United States of America, Appellee, v. Bobby Michael Chard, Appellant.united States of America, Appellee, v. Robert Donald James, Appellant, 115 F.3d 631 (8th Cir. 1997)Annotate this Case
Richard D. Jacoby, Kansas City, Missouri, argued (James Martin Davis, Omaha, Nebraska, on the brief), for Appellants.
Christina Y. Tabor, Kansas City, Missouri, argued (Stephen L. Hill, Jr., U.S. Attorney, on the brief), for Appellee.

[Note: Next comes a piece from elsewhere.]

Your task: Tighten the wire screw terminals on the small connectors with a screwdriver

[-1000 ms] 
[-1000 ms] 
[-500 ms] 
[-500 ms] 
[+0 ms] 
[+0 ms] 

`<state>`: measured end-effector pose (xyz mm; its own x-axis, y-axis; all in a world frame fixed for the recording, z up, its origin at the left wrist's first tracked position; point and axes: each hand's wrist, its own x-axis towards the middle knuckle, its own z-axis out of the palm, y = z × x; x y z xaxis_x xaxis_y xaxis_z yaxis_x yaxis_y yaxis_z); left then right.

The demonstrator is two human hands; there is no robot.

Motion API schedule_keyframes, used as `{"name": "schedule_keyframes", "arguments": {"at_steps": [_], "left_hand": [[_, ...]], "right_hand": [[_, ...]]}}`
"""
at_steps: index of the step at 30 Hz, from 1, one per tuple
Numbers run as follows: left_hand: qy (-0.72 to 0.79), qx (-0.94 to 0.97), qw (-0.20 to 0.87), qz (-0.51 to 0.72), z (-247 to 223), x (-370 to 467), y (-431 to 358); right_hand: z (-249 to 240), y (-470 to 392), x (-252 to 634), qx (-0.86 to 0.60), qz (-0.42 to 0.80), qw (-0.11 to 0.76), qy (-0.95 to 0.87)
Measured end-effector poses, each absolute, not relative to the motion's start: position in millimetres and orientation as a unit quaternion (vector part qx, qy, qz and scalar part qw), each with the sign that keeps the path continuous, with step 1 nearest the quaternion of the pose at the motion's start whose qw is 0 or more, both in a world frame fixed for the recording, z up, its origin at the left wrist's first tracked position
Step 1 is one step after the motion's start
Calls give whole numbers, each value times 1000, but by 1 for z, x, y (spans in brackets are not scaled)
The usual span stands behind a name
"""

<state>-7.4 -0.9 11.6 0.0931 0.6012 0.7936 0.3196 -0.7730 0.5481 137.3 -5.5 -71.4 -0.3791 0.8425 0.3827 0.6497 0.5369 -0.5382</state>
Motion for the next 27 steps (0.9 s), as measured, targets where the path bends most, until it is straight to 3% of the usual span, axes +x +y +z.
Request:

Before LOKEN, MAGILL, and MORRIS SHEPPARD ARNOLD, Circuit Judges.
MAGILL, Circuit Judge.
Bobby Michael Chard and Robert Donald James were found guilty by a jury of aiding and abetting the possession of methamphetamine with the intent to distribute methamphetamine, in violation of 21 U.S.C. §§ 841(a) (1) and (b) (1) (B) (1994). In addition, the jury found James guilty of conspiring to manufacture methamphetamine, in violation of 21 U.S.C. § 846 (1994). Both Chard and James appeal their convictions. Chard argues that his conviction should be reversed because: (1) the district court1 erred by denying his motion for severance; (2) the district court erred by allowing the expert testimony of John Meyers, senior forensics chemist for the Drug Enforcement Agency (DEA); and (3) the evidence was insufficient to support his conviction. James argues that the district court erred by admitting evidence to impeach the testimony of a defense witness. We affirm.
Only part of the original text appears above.